Meez
- Website type: Avatar
- Dissolved: December 2017
- Headquarters: San Francisco, California
- Owner: Donnerwood Media
- Key people: Sean Ryan (founder)
- Website: www.meez.com
- Commercial: No
- Registration: Required
- Launched: March 28, 2006
- Current status: Defunct

= Meez =

Former social media network

Meez was a free-to-play virtual world that launched on March 28, 2006. Meez was developed by Donnerwood Media (a company based in San Francisco, California, that were also the license-holders for Tringo) as an "online entertainment" social networking service. It was founded by Sean Ryan, the former vice president of the music service RealNetworks. Meez's CEO, John Cahill, was a former Yahoo executive.

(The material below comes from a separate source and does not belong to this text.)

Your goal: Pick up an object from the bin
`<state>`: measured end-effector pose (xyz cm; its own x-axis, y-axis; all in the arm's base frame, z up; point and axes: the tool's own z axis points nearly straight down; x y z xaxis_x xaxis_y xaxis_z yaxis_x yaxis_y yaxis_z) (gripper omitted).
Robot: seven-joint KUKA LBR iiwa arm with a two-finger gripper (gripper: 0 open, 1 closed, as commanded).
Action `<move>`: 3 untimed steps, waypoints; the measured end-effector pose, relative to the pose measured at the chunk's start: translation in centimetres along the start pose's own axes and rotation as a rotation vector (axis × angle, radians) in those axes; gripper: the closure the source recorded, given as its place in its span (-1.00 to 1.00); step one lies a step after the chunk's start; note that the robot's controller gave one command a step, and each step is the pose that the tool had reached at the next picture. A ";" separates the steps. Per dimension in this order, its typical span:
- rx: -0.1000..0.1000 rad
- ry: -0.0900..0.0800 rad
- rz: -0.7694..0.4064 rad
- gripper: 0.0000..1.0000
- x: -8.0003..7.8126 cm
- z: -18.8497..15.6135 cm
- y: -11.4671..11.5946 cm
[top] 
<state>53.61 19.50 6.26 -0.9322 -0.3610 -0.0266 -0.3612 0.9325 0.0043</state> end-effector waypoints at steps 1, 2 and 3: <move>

Meez's main draw was the Meez Nation, where users could visit several regions, known as "Hoods", to chat with other users in chat rooms. Meez had over three million unique users, who would spend 60 hours a month on the site. There were 13 million registered Meez users by the time the site had become discontinued, 90% of whom were in the United States. Meez advertisers included Nike, Rocawear, Domo, Coast, the NBA and the NHL. MIS Quarterly estimated that its users were primarily children and teenagers.

In 2007, Meez was named one of the Internet's five worst websites by TIME.

==Shut down==
Meez went offline in December 2017, with no warning to its users, and its site domain later expired in March 2018. Donnerwood Media has not given any statements about how or why Meez was taken offline.